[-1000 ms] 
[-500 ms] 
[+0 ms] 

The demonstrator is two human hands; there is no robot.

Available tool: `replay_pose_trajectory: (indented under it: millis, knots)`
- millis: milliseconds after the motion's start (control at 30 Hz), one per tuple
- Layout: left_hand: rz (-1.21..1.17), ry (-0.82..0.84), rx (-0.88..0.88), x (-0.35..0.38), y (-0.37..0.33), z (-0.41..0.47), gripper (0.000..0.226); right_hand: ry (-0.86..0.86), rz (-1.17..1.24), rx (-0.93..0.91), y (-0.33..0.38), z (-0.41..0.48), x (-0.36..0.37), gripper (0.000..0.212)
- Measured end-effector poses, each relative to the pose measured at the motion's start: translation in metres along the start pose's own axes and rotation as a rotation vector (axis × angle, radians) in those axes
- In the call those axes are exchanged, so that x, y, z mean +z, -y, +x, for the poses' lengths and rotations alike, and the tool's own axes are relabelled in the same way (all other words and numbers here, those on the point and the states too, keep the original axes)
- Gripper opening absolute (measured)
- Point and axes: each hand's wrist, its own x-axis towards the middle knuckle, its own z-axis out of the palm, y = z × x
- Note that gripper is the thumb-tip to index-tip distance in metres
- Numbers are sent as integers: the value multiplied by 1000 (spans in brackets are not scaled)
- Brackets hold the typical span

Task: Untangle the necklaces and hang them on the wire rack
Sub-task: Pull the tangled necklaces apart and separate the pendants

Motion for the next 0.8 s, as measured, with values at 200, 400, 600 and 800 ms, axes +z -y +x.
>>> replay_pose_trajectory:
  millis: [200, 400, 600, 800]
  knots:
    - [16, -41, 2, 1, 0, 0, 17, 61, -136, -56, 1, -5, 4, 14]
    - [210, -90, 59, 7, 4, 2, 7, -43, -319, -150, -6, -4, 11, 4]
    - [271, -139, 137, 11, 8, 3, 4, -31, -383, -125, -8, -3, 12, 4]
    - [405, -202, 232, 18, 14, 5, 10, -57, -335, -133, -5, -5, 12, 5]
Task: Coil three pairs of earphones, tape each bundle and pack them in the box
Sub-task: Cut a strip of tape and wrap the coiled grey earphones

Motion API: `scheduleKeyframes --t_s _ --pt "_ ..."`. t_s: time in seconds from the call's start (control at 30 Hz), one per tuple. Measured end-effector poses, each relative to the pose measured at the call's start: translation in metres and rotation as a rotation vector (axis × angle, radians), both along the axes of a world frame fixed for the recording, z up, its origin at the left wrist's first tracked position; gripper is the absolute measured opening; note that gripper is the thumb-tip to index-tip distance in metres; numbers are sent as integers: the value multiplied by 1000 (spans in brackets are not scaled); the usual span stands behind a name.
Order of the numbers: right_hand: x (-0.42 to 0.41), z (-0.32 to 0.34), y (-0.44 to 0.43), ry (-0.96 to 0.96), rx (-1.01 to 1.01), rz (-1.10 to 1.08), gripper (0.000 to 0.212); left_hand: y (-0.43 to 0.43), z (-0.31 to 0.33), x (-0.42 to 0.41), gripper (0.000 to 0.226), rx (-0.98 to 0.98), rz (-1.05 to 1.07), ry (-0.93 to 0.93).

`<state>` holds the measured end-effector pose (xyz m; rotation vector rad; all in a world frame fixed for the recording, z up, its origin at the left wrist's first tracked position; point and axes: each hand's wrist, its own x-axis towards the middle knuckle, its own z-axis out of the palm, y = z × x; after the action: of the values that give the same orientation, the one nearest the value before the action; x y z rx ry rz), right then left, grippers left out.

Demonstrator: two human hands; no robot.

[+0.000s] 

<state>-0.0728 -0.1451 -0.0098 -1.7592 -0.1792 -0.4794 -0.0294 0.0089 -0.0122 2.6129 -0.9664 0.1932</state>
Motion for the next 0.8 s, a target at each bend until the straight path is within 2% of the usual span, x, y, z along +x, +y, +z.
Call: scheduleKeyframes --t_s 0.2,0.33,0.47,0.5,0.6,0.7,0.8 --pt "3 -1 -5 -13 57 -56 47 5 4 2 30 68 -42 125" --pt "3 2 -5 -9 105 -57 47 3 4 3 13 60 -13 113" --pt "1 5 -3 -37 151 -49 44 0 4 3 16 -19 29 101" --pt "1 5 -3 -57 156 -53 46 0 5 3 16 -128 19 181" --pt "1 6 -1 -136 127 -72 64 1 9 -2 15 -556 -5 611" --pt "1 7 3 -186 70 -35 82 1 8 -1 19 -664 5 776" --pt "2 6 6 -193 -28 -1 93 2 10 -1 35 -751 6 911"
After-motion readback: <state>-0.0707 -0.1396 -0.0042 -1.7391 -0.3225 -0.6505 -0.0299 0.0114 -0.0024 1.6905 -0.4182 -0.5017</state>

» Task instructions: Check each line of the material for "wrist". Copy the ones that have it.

» Response to the exercise:
- Point and axes: each hand's wrist, its own x-axis towards the middle knuckle, its own z-axis out of the palm, y = z × x
Motion API: `scheduleKeyframes --t_s _ --pt "_ ..."`. t_s: time in seconds from the call's start (control at 30 Hz), one per tuple. Measured end-effector poses, each relative to the pose measured at the call's start: translation in metres and rotation as a rotation vector (axis × angle, radians), both along the axes of a world frame fixed for the recording, z up, its origin at the left wrist's first tracked position; gripper is the absolute measured opening; note that gripper is the thumb-tip to index-tip distance in metres; numbers are sent as integers: the value multiplied by 1000 (spans in brackets are not scaled); the usual span stands behind a name.
`<state>` holds the measured end-effector pose (xyz m; rotation vector rad; all in a world frame fixed for the recording, z up, its origin at the left wrist's first tracked position; point and axes: each hand's wrist, its own x-axis towards the middle knuckle, its own z-axis out of the palm, y = z × x; after the action: of the values that give the same orientation, the one nearest the value before the action; x y z rx ry rz), right then left, grippers left out.

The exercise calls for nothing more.